Thursday, July 23, 2015

Dandelion Effect and Facebook

While I rejoice in reading good and happy things happen to people on Facebook, every now and then I come across some very unkind and cruel post about others that turns my stomach.  These are people that I know, not on a personal level, but acquaintances and friends nevertheless.

Gossips, rumors and hearsays are like that of Dandelions being blown to the wind.  It can not be gathered back to the stem it was hewed from and by being spiteful and vicious does not do any good to self and to others.  These cruelties are coming from Relief Society Women that claims to love Christ and yet fail to show Christlike love to others.  Women who attends church every Sunday and partake of the Sacrament and yet forget about them once they leave the chapel.  I can't comprehend how hard it is to refrain and discipline tongues and hands from firing words of unkindness, rudeness and crudeness to others.  To think twice and to realize these people are someone's mother, sister, aunt etc etc etc.  And that we are all sisters in Zion.

Anger and Malice are dangerous Vices.  Truths sometimes get exaggerated and stretched.  There's always two or three parts to every story but when vents and squabbles become ugly and brutal, then there should be a rethinking  and readjusting of temper and rage.  Not to allow the savage self to take over and blunder others with words that are painful and hateful.

I love Dandelions.  I love blowing on them and seeing these gentle tufts float up in the air.  They may be weeds but hey are still beautiful and gentle.  We should be so gentle, loving and caring as women.  Be sensitive to others and their different situations.  Don't be judgmental and easily offended.  Be forgiving and understanding.  Live the golden rules.  Like unto Us.  Be more kind.  Be kind. 


Tuesday, July 21, 2015

Dear John

During Family Home Evening last night, I spied my two younger daughters Patiola and Mele whispering to each others.  I have a keen eye and ear for secret conversations and I didn't have to second guess because my first hunch is always right.  I just finished reading my missionary's email, when at the corner of my eye I noticed that Pati was showing her sister Mele her email on the phone.  Then I hear this:  "She doesn't know what she's missing out on."  Voices of disappointment and referring to a third person "she".  I didn't need to think to deeply to know they were talking about my son's girlfriend.

After FHE, I got the phone and sure enough her email was still open so I searched and saw his email to his sister.  She wants to be free of him and my heart just broke for him.  He may be engaged in the Lord's work but this had to hurt.  They had a plan and as young as they were, my son was set in his heart for her.  As for Ali, I was once in her shoes and with such a young heart, love fails to permeate through the mist of deep infatuation.  Out of sight and out of mind slowly creeps in and eventually you begin to see it wasn't love after all.  Or may it was love but can not with-stand absence and long-distance.  So I finally understand why she doesn't come around anymore, doesn't reply to our messages as if she just sadly disappears into thin air and that her presence in all our lives was but a sweet dream.  We all loved Ali so much.  She was as kind, sweet and gently as they come.  I know my son feels the sting of her rejection and so I wrote him an email:  

Son... I want to make sure that I am clear on what I'm saying to you Eld.

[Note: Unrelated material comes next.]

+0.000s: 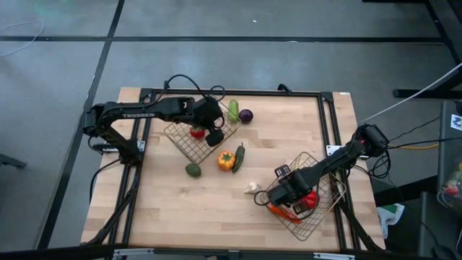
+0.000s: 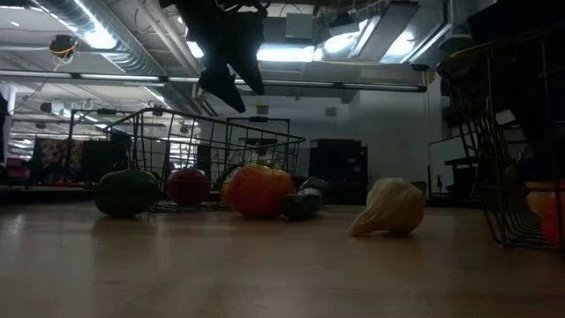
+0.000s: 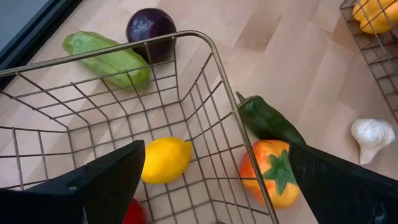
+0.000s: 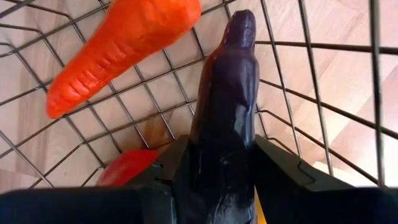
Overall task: Sort produce into baskets
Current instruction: Put the eggplant into the bottom basket, then put the avocado into the top basket
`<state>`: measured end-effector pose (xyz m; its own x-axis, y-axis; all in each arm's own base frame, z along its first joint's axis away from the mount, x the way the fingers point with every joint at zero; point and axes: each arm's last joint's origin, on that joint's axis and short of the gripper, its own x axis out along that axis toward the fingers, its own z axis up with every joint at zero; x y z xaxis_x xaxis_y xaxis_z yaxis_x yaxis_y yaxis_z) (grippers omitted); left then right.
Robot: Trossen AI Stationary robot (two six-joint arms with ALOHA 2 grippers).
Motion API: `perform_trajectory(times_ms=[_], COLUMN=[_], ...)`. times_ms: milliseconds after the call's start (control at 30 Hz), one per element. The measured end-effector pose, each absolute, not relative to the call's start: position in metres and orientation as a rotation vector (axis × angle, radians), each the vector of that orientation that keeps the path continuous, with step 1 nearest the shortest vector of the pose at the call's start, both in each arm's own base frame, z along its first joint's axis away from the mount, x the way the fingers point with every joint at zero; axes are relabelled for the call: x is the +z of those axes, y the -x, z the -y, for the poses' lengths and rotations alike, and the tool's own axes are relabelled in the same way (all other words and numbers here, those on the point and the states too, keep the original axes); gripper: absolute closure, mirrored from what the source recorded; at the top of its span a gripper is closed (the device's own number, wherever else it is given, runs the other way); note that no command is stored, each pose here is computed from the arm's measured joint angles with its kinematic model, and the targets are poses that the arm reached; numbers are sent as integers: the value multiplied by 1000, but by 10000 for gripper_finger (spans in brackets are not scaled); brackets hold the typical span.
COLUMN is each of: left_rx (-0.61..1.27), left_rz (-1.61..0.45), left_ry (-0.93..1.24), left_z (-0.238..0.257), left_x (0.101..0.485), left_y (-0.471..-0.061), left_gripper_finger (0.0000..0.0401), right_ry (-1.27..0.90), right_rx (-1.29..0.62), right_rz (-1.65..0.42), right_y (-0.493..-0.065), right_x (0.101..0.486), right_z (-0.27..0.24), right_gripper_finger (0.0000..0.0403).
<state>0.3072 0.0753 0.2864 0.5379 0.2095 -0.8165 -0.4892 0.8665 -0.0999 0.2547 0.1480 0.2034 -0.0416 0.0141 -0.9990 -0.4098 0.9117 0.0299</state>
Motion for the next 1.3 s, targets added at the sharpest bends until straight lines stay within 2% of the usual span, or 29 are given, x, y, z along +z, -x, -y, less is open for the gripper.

Toki. What part of "I want to be free", coming form Ali don't you understand? Didn't I tell you before you left on your mission that you needed to end all ties with her. You both are so young and have plenty of time ahead so now we've come to this. Concentrate on your mission and let Ali know you understand and let it go. There is no room for this on your mission. People change. You've changed. Nothing stays the same. Trust in the Lord and move forward in the work Eld. Toki. Loose yourself in His service and your blessings will come back 100 times more. No one knows what the future will bring but put God first and the rest will follow. 

We love you Eld. Toki. Forgive me if I sound harsh, but I don't want you to slack off just because you're depressed about Ali. Lay it all behind you and you will see. The Lord will bless you. 

Much love,
Momma

Reading his email, I think he was in denial that he is actually getting a "DEAR JOHN" letter from his girlfriend just like so many other missionaries before him and will after him.  It happens.  He just didn't think it would happen to him and I didn't think it will too.  None of us saw this coming because we all thought the feeling were mutual between them and that she would wait for him.  Life happens but I know my son is strong.  Forward and Onward is what I pray he'll do.  It's just a darn shame that she won't be in our lives because Ali is one of a kind and such a beautiful soul.  

I told gma Peta last night not to text her anymore.  She always text Ali and bid her goodnight or let her know how much we miss and love her.  She's also sad but it's a bitter sweet experience for all of us.  We can not predict what the future brings but at the rate Eld. Toki is going, nothing but good and success awaits him.  I love my son.